Among the reasons Schwarzenegger cited for the state of emergency declaration were the location of the house in a populated area and the evacuation of nearby homes to remove the explosives.

He also said that the "removal of this stockpile of highly explosive, unstable materials, by reason of their volatility and magnitude, are or are likely to be beyond the control of the services, personnel, equipment and facilities of any single county."

The house's resident, George Djura Jakubec, 54, a computer software consultant, is being held in lieu of $5 million bail on bomb-making and bank robbery charges.

The house would be set afire some time between December 8 and December 10, if the skies are clear and winds are about 5 mph out of the west, which would allow the smoke to dissipate over nearby Interstate 15, said a San Diego sheriff's spokeswoman. Authorities plan to erect protective walls during the burn.

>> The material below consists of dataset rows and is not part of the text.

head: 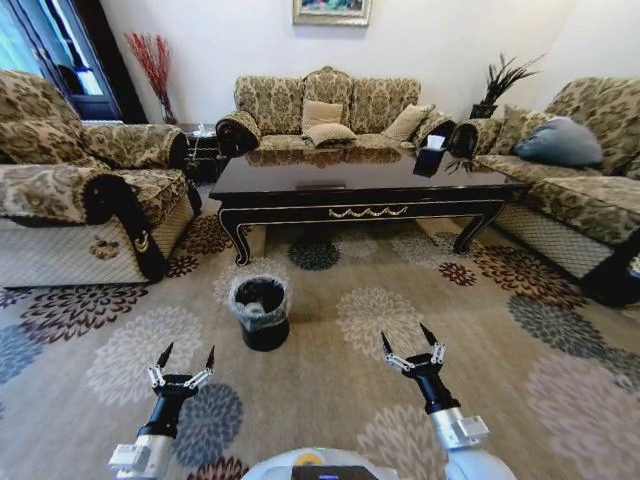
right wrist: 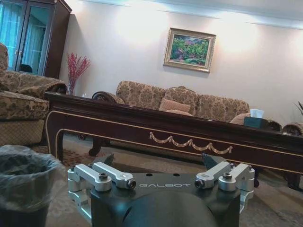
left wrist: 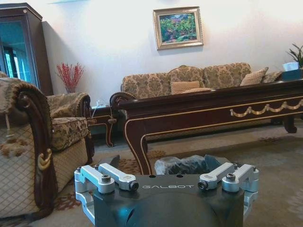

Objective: Move to the front of the table and pick up the trash from the floor, then place it into the trash bin.

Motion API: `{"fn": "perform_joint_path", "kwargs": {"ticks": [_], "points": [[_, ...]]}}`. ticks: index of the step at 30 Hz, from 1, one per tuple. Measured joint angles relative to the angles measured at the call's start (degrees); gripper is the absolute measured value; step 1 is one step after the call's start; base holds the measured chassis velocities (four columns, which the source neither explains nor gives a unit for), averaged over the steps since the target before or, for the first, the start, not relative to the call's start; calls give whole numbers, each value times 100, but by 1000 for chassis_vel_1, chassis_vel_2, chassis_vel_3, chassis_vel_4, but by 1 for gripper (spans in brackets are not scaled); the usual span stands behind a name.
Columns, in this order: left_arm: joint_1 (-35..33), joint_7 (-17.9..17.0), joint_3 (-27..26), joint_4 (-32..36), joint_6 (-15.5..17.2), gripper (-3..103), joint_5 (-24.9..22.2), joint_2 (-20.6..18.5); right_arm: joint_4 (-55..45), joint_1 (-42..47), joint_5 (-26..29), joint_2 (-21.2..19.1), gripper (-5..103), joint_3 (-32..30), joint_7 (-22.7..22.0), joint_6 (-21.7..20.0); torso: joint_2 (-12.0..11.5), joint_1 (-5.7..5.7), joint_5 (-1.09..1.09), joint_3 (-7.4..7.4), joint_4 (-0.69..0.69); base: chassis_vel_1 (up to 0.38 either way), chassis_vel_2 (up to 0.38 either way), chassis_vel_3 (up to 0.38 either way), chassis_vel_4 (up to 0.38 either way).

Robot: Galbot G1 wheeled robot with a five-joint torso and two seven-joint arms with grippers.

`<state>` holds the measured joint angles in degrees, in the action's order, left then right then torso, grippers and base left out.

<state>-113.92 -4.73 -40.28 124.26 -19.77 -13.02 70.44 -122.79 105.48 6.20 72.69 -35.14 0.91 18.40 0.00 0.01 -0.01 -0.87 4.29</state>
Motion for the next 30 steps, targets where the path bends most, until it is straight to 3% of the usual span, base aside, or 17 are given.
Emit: {"fn": "perform_joint_path", "kwargs": {"ticks": [15,30], "points": [[0,0,0,-1,1,100,0,0,0,2,0,0,100,1,0,1,1,-2,-3,2,0,298,-361,-313,357],[0,0,2,0,1,100,0,1,0,1,0,0,100,0,1,1,0,-1,4,0,-1,155,-415,-150,417]]}}
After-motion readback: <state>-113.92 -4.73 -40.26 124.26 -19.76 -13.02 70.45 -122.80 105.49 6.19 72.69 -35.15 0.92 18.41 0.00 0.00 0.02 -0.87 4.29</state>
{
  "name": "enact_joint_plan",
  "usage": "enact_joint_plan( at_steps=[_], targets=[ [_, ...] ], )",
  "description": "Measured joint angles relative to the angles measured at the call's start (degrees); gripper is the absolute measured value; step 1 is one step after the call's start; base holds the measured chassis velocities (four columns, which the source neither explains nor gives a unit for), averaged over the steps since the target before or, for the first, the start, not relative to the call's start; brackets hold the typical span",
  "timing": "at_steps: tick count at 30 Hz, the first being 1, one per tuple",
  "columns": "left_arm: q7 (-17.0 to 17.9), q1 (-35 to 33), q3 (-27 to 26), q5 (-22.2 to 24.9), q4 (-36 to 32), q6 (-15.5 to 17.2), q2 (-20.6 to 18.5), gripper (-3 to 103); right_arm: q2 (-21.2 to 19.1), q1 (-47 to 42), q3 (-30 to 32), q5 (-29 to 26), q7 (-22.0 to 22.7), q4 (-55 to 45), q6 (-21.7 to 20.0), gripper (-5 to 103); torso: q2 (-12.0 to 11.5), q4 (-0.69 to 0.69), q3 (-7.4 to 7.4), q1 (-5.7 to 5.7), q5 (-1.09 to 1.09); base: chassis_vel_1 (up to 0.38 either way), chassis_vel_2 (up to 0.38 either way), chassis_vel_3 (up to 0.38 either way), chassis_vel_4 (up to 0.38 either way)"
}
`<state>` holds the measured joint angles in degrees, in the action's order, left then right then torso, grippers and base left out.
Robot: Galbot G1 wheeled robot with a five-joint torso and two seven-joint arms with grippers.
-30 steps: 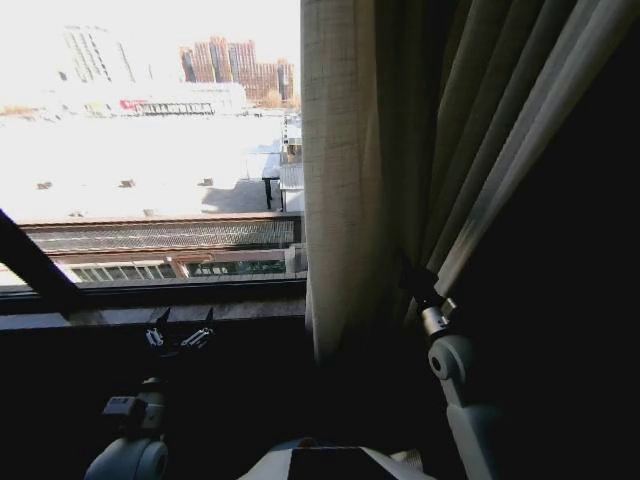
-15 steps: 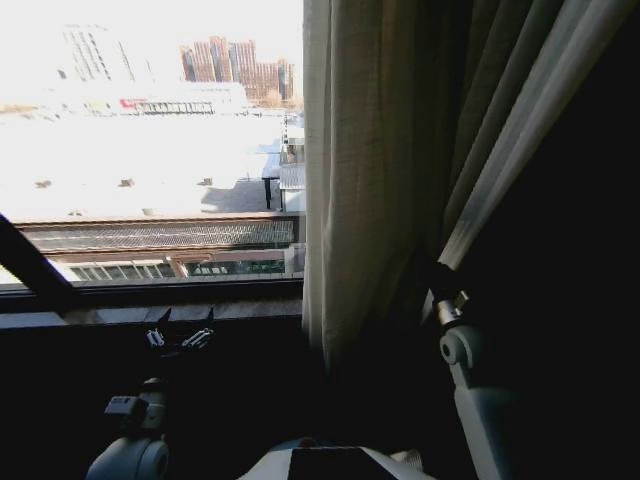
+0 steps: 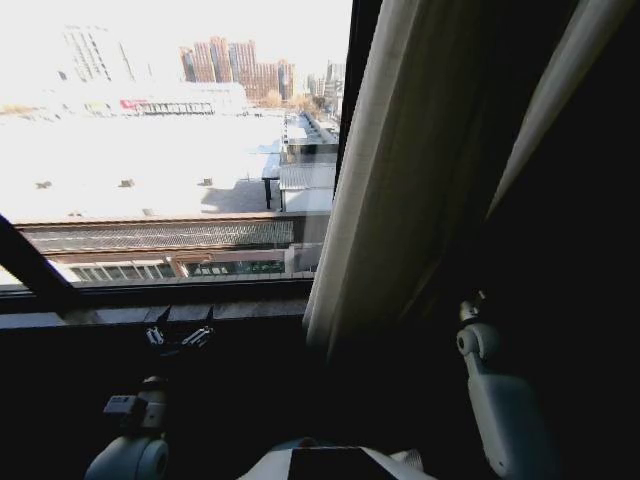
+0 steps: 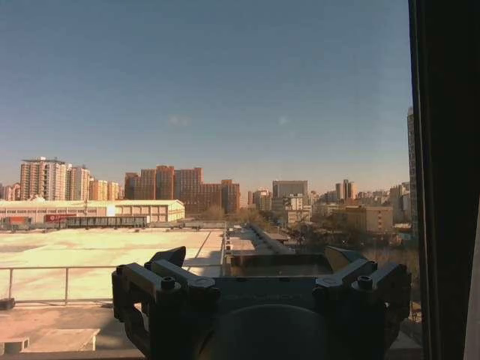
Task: Open the curtains by pulling them apart, changing their state from closed to fully open.
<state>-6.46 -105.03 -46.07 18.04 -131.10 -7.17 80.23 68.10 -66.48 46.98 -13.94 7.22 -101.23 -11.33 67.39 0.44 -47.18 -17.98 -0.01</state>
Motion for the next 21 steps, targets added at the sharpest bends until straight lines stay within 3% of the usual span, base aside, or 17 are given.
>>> enact_joint_plan(
  at_steps=[21],
  targets=[
    [0.0,-0.2,-0.1,0.1,-0.4,0.5,0.3,100,-6.0,10.0,4.3,-2.1,2.3,14.5,-1.3,0,0.0,0.0,0.0,0.0,-0.01,0.0,0.0,0.0,0.0]
  ],
)
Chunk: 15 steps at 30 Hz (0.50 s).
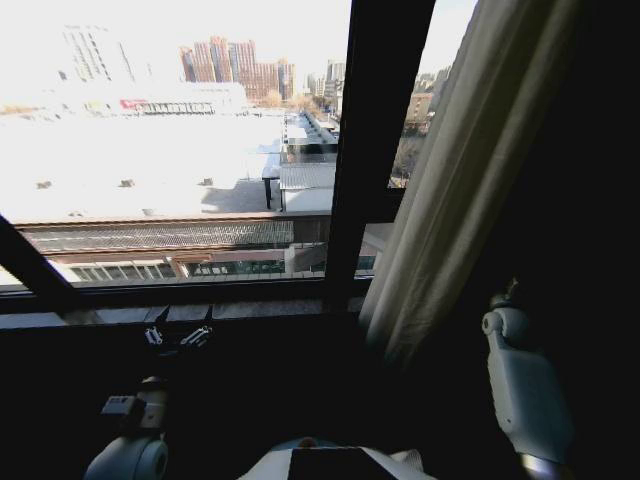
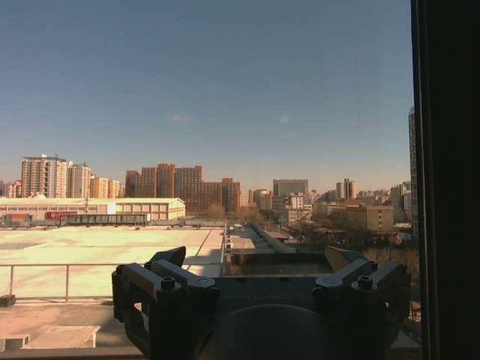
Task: Open the curtains by pulling them apart, changing their state from closed to fully open.
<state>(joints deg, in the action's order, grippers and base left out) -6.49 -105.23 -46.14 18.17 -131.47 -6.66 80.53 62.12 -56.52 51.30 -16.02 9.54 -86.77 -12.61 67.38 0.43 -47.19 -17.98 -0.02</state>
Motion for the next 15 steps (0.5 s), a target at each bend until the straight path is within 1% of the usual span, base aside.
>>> enact_joint_plan(
  at_steps=[1,2,6,11,15],
  targets=[
    [0.0,-0.1,-0.1,0.0,0.1,-0.1,0.0,100,-0.8,1.2,0.0,-1.1,0.4,1.6,-0.6,0,0.0,-0.01,0.0,0.0,0.01,0.0,0.0,0.0,0.0],
    [0.0,-0.1,-0.1,0.0,0.1,-0.1,0.0,100,-0.8,1.2,0.0,-1.1,0.4,1.6,-0.6,0,0.0,-0.01,0.0,0.0,0.01,0.0,0.0,0.0,0.0],
    [0.0,-0.1,-0.2,0.0,0.2,-0.1,0.0,100,-3.0,4.3,-0.2,-2.7,0.9,6.5,-1.7,0,0.0,-0.01,0.0,-0.01,0.02,0.0,0.0,0.0,0.0],
    [0.0,-0.1,-0.2,0.0,0.3,-0.2,0.0,100,-4.3,5.8,-0.1,-3.3,1.5,9.0,-1.9,0,0.0,0.0,0.0,-0.01,0.02,0.0,0.0,0.0,0.0],
    [0.0,-0.1,-0.1,0.0,0.4,-0.3,0.1,100,-5.3,7.3,0.0,-3.4,2.8,11.8,-2.0,0,0.0,-0.01,0.0,-0.01,0.02,0.0,0.0,0.0,0.0]
  ],
)
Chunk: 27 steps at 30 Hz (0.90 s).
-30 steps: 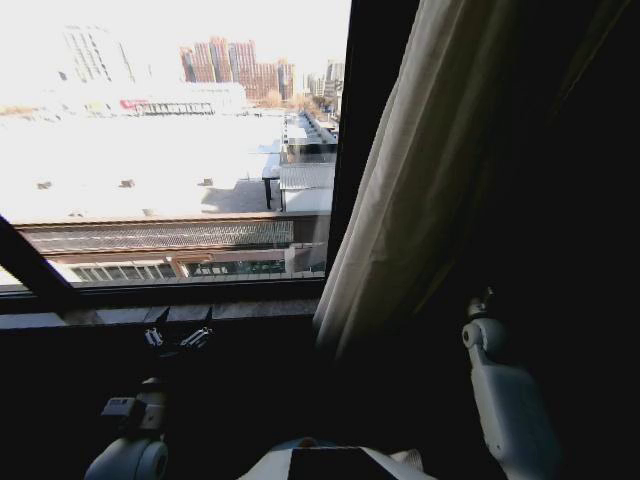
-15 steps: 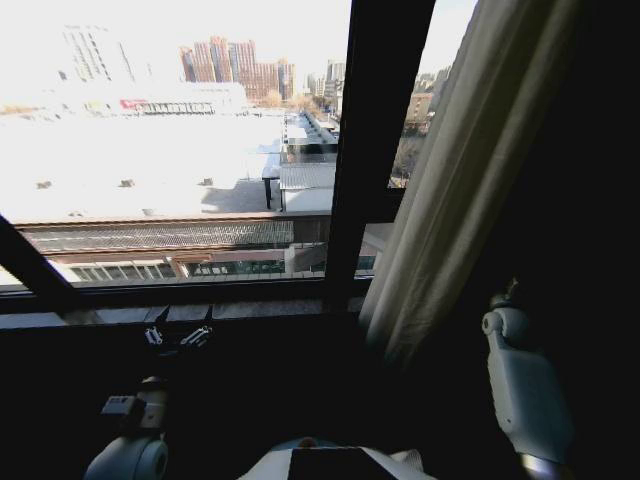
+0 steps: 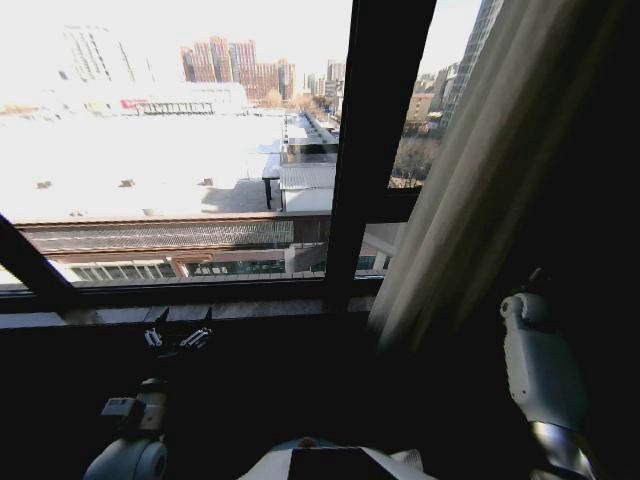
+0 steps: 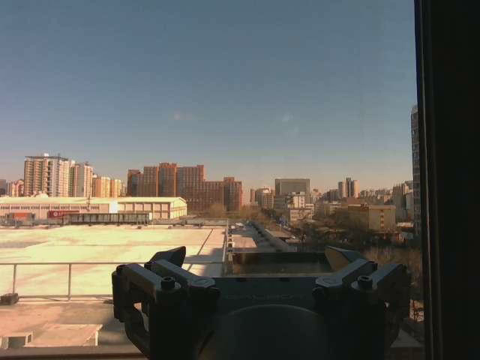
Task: Open the curtains by pulling them apart, changing their state from closed to fully open.
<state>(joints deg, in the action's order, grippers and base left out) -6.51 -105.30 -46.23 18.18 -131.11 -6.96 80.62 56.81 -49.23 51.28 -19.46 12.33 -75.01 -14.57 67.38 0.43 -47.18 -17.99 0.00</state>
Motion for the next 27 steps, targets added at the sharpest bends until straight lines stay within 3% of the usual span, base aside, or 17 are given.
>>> enact_joint_plan(
  at_steps=[3,12,13,14,15,16,17,21,23,25,26,27],
  targets=[
    [0.0,0.2,0.2,0.0,0.1,0.0,0.1,100,-0.7,0.5,-0.5,0.0,2.6,1.7,-0.1,0,0.0,0.0,0.0,0.0,0.02,0.0,0.0,0.0,0.0],
    [0.0,0.2,0.1,0.0,-0.4,0.0,0.0,100,2.5,-2.5,-0.5,0.1,2.0,-0.1,-0.5,-3,0.0,-0.02,0.01,0.0,0.05,0.0,0.0,0.0,0.0],
    [0.0,0.2,0.1,0.0,-0.4,0.1,0.0,100,3.0,-3.2,-0.7,0.3,1.6,0.1,-0.9,1,0.0,0.04,-0.03,0.0,-0.18,0.0,0.0,0.0,0.0],
    [0.0,0.2,0.1,0.0,-0.4,0.1,0.0,100,3.0,-3.2,-0.7,0.3,1.6,0.1,-0.9,1,0.0,0.04,-0.03,0.0,-0.18,0.0,0.0,0.0,0.0],
    [0.0,0.2,-0.1,0.0,-0.5,0.1,-0.1,100,3.4,-3.6,-0.7,0.8,1.2,-0.5,-1.0,7,0.0,0.07,-0.05,0.0,-0.37,0.0,0.0,0.0,0.0],
    [-0.2,0.1,0.0,0.0,-0.4,0.1,-0.1,100,3.6,-3.8,-0.7,1.2,1.1,-1.7,-0.9,12,0.0,0.05,-0.04,-0.01,-0.1,0.014,0.008,-0.071,-0.02],
    [-0.2,0.1,0.0,0.0,-0.4,0.1,-0.1,100,3.6,-3.8,-0.7,1.2,1.1,-1.7,-0.9,12,0.0,0.05,-0.04,-0.01,-0.1,0.014,0.008,-0.071,-0.02],
    [-0.2,0.1,0.1,0.0,-0.4,0.1,0.0,100,5.6,-7.4,-1.0,1.6,0.8,-9.7,-1.1,33,0.0,0.02,-0.02,-0.01,-0.06,-0.033,-0.011,0.035,0.003],
    [-0.1,0.1,0.1,0.0,-0.4,0.1,0.0,100,5.9,-8.0,-1.1,1.6,0.8,-10.8,-1.2,33,0.0,0.02,-0.02,-0.01,-0.05,0.0,0.0,0.0,0.0],
    [-0.1,0.1,0.2,-0.1,-0.4,0.1,0.1,100,6.9,-10.0,-1.7,1.6,0.7,-15.1,-1.5,44,0.0,0.02,0.0,-0.01,0.0,0.0,0.0,0.0,0.0],
    [-0.1,0.1,0.2,-0.1,-0.3,0.1,0.1,100,7.4,-10.8,-1.9,1.6,0.7,-16.9,-1.7,44,0.0,0.02,0.0,0.0,0.0,0.0,0.0,0.0,0.0],
    [-0.1,0.1,0.2,-0.2,-0.3,0.1,0.2,100,8.2,-12.5,-2.4,1.5,0.7,-21.3,-2.3,55,0.0,0.01,0.0,0.01,-0.01,0.0,0.0,0.0,0.0]
  ],
)
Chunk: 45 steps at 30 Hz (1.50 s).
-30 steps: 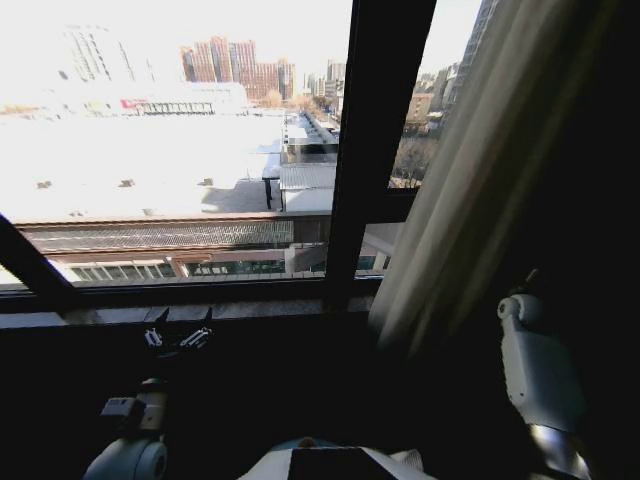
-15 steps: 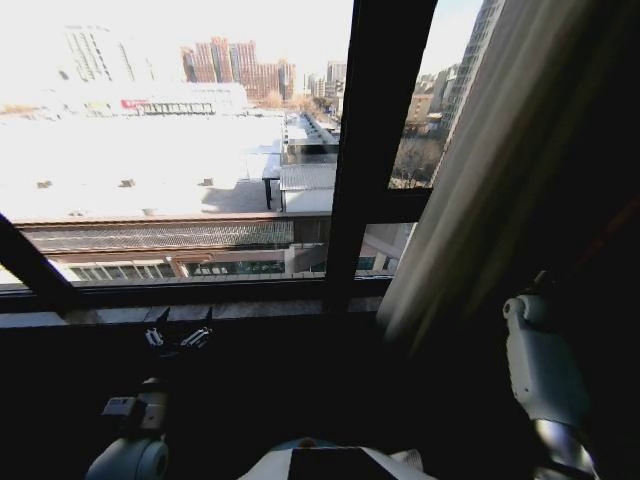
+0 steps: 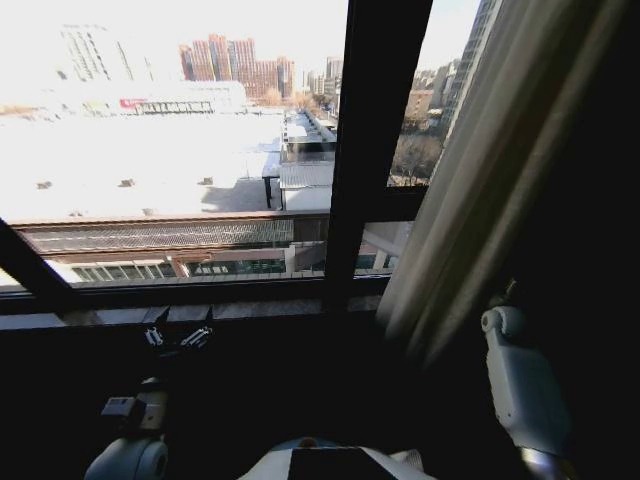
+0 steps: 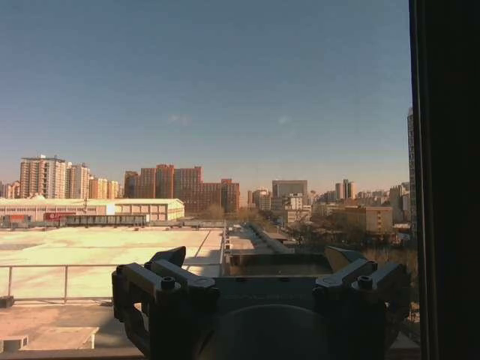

Bomb crews discovered two types of homemade explosives inside the house last week -- also the kind that terrorists worldwide favor: hexamethylene triperoxide diamine, or HMTD, and pentaerythritol tetranitrate, or PETN, which is now the target of new U.S. airport body scans and pat downs. Authorities didn't remove those explosives from the house.

Eight or 9 pounds of HMTD were found in the backyard after a gardener was injured when he accidentally ignited some of the material almost two weeks ago. One expert likened the 9 pounds to a large car bomb, which could blow out the house's windows and doors and damage adjacent houses.

Authorities are now investigating Jakubec's intentions.

Exacerbating the work of the bomb squad is the overwhelming volume of interior clutter that suggests Jakubec was a hoarder of papers, boxes and other items, officials said. Friction from moving any papers or boxes could cause hidden explosives to ignite, officials said.

The additional HMTD discovered inside the house last week is in a bottle, Assistant San Diego County Sheriff Ed Prendergast said. PETN was also found inside the house, officials said.

"We have not removed it yet. It's too dangerous to move. Any movement can set it off," Prendergast said.

"We have a saying: We'll go as fast as we can but slow as we must," he added.